▶ **EXERCISE MATERIAL**
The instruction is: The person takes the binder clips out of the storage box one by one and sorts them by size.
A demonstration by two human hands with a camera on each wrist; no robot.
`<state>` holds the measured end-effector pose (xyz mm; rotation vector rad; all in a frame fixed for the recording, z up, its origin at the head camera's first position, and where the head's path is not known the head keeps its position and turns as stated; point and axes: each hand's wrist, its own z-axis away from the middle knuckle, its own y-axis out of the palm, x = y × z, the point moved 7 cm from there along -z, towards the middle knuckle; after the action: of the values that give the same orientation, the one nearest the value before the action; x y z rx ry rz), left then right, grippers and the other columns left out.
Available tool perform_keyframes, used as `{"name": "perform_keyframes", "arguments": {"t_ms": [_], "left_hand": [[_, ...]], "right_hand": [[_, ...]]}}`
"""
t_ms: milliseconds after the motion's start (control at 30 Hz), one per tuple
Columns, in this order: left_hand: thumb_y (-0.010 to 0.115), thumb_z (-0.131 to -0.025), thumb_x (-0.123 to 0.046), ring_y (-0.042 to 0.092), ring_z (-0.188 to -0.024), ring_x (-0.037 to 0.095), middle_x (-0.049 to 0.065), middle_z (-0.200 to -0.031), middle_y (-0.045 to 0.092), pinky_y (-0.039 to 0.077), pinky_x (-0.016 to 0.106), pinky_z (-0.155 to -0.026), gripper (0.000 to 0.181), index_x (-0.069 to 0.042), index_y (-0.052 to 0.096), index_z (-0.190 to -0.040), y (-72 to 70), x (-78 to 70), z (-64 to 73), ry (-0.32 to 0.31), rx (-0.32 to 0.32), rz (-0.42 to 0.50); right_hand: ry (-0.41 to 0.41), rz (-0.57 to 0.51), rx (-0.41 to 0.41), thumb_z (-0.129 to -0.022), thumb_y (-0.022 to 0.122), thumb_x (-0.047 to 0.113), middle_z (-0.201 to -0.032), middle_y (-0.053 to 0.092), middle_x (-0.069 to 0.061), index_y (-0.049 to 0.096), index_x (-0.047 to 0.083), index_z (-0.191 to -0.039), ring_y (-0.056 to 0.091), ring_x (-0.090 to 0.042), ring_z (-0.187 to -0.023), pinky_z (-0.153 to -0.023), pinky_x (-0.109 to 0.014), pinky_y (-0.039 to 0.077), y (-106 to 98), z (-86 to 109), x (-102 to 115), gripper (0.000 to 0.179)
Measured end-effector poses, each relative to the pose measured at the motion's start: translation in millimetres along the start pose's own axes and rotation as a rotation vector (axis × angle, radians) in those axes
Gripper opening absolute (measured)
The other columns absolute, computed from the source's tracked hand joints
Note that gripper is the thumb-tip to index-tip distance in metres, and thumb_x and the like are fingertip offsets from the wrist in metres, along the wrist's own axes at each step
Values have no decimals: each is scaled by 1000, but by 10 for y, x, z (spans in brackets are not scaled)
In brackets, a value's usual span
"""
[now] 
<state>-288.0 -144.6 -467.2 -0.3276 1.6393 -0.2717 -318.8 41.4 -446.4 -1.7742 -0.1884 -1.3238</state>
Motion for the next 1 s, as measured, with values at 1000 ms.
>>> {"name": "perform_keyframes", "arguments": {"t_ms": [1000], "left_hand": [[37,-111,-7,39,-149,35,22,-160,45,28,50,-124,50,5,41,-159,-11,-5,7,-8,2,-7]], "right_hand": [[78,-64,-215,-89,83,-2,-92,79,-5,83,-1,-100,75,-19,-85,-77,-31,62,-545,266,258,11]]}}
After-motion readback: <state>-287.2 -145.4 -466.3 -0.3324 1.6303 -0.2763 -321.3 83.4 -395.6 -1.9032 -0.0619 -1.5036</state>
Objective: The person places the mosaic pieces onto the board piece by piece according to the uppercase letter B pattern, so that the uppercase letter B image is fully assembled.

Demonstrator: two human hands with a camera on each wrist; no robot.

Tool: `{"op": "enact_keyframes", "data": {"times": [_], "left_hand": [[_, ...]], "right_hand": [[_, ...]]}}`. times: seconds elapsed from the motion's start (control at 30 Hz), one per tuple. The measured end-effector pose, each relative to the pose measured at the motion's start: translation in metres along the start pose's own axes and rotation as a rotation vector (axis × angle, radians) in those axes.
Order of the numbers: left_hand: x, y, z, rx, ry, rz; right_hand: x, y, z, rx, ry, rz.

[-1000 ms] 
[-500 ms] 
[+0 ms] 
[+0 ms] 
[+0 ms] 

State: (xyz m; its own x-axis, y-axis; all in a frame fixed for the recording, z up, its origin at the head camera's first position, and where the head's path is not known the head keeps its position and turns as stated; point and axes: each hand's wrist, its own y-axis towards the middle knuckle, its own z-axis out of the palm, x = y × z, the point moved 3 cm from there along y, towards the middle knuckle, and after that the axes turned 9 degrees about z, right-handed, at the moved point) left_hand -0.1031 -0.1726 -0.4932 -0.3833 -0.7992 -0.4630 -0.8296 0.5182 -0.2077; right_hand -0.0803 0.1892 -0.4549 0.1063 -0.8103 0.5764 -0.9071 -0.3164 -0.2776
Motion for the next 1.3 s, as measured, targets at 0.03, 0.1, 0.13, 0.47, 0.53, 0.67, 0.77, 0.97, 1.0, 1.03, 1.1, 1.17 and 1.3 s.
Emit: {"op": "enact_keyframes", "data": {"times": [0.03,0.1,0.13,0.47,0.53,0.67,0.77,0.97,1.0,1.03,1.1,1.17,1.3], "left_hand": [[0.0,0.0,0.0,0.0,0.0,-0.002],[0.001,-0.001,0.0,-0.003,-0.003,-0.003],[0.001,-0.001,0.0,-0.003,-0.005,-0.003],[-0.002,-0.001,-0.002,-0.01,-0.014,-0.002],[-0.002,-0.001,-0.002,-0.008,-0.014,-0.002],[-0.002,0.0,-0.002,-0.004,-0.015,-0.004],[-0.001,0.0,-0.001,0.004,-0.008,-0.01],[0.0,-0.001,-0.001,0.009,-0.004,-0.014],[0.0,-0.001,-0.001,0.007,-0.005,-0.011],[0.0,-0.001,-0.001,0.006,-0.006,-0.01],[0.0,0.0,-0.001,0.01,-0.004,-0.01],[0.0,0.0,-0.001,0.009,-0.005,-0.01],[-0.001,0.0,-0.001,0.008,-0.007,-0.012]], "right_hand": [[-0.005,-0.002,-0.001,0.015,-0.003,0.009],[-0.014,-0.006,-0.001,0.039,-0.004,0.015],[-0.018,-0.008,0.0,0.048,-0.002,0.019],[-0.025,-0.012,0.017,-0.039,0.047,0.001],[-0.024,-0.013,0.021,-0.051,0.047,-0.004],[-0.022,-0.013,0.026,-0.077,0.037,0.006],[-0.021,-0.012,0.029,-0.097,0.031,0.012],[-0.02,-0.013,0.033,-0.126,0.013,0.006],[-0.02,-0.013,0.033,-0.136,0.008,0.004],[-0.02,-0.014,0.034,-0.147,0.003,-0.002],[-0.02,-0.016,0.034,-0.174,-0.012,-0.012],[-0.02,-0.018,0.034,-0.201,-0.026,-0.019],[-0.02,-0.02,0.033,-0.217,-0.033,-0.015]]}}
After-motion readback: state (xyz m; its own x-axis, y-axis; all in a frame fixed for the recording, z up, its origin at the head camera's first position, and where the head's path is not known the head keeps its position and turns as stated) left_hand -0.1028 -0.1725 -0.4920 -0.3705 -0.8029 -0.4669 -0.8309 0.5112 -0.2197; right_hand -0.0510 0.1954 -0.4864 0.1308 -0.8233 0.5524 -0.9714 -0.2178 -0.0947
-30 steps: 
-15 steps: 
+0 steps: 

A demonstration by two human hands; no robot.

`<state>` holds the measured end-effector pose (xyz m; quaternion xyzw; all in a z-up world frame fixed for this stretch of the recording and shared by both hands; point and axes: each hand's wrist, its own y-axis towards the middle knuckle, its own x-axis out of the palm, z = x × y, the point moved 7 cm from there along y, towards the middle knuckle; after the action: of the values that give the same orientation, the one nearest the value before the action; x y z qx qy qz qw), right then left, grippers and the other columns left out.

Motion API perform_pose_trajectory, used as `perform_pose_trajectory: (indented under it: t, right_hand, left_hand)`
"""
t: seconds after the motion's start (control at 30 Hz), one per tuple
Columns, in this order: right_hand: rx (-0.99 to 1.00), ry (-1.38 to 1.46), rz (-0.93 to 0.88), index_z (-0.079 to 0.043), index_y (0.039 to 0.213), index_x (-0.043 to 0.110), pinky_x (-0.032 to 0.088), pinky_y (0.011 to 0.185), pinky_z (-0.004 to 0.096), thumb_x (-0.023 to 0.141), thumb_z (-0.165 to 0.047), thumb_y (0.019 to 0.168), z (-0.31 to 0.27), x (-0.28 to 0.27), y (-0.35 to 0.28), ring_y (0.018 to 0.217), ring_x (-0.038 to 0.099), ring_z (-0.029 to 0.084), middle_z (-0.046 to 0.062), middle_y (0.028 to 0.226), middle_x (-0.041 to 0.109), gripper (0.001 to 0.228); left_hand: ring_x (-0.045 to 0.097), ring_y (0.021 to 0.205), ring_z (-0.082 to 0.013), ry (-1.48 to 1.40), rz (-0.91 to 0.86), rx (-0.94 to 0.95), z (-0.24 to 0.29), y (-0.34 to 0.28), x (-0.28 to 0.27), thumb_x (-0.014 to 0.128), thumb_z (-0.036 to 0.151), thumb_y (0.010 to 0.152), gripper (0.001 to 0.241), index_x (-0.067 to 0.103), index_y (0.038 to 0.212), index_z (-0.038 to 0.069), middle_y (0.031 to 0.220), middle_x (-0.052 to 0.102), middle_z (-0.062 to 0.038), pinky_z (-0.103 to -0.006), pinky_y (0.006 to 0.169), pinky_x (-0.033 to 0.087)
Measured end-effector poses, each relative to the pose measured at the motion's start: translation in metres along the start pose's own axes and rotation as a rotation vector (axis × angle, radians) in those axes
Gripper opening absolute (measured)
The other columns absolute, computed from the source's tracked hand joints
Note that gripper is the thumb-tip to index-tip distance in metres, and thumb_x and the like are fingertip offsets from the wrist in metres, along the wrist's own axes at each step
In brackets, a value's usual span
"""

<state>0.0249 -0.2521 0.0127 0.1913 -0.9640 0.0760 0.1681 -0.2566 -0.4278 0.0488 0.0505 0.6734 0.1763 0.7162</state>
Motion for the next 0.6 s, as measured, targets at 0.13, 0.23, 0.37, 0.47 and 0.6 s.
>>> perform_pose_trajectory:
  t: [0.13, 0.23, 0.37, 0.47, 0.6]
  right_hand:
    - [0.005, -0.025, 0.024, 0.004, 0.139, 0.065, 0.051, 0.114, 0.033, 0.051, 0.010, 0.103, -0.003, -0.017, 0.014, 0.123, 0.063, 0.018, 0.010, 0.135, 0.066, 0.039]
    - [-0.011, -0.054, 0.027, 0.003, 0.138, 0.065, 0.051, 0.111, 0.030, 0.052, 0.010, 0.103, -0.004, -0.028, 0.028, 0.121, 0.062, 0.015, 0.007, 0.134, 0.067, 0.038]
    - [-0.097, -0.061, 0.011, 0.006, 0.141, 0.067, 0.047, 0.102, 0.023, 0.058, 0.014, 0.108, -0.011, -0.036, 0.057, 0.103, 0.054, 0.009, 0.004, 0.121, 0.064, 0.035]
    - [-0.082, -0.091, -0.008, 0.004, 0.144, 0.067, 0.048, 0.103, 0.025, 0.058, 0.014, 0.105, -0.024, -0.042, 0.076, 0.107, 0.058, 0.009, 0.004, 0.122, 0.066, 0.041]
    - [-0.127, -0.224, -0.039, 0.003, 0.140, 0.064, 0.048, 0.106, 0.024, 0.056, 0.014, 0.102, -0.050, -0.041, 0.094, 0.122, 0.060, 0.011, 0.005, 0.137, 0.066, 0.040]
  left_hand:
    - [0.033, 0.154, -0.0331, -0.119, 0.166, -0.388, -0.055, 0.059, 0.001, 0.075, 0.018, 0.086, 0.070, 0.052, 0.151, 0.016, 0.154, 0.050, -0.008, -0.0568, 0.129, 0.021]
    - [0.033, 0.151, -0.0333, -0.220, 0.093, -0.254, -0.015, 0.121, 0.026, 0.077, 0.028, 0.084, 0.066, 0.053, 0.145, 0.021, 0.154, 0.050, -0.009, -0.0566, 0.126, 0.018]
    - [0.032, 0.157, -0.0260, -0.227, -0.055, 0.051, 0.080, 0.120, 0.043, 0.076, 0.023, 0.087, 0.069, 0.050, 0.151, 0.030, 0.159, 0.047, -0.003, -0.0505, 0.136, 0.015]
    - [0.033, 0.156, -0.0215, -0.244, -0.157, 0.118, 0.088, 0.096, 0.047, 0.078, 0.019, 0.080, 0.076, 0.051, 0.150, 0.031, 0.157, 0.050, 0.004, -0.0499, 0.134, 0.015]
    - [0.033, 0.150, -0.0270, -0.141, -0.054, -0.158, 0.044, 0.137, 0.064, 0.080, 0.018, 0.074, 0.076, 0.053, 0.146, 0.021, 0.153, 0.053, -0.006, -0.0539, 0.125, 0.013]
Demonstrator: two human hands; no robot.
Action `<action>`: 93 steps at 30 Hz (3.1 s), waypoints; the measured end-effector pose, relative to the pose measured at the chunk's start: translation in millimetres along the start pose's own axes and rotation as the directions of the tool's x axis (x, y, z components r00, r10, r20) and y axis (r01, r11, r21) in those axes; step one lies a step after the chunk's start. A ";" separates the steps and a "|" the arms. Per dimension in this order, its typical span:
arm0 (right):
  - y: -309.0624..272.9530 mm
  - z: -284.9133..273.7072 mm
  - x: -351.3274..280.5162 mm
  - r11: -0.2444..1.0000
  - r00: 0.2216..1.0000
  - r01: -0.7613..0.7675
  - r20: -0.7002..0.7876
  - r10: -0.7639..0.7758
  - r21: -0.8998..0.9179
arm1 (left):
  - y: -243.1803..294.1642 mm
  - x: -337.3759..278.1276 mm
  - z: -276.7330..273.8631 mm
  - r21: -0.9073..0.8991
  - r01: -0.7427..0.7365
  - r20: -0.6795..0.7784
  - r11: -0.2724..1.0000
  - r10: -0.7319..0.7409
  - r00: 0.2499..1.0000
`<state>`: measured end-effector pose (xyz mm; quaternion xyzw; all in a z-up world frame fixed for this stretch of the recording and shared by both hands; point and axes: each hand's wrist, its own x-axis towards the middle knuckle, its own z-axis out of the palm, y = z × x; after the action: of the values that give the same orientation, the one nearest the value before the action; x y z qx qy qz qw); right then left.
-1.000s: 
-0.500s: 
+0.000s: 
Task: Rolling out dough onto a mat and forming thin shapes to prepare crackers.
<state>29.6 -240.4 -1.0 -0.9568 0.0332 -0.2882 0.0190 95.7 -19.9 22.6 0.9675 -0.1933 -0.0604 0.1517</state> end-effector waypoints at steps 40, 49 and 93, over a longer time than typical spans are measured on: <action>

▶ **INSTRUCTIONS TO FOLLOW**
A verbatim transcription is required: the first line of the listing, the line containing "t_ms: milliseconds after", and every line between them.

▶ **WRITTEN RESPONSE**
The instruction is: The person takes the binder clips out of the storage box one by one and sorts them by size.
A demonstration by two human hands with a camera on each wrist; no robot.
`<state>` holds the measured end-effector pose (xyz mm; rotation vector rad; all in a frame fixed for the recording, z up, its origin at the head camera's first position, and where the head's path is not known the head keeps its position and turns as stated; point and axes: each hand's wrist, its own z-axis away from the middle knuckle, its own y-axis out of the palm, x = y × z, the point moved 7 cm from there along -z, towards the middle knuckle; after the action: of the values that give the same orientation, the one nearest the value before the action; x y z rx ry rz), left then right, grippers and the other columns left out.
Available tool perform_keyframes, used as `{"name": "perform_keyframes", "arguments": {"t_ms": [_], "left_hand": [[_, ...]], "right_hand": [[_, ...]]}}`
"""
t_ms: milliseconds after the motion's start (control at 30 Hz), one per tuple

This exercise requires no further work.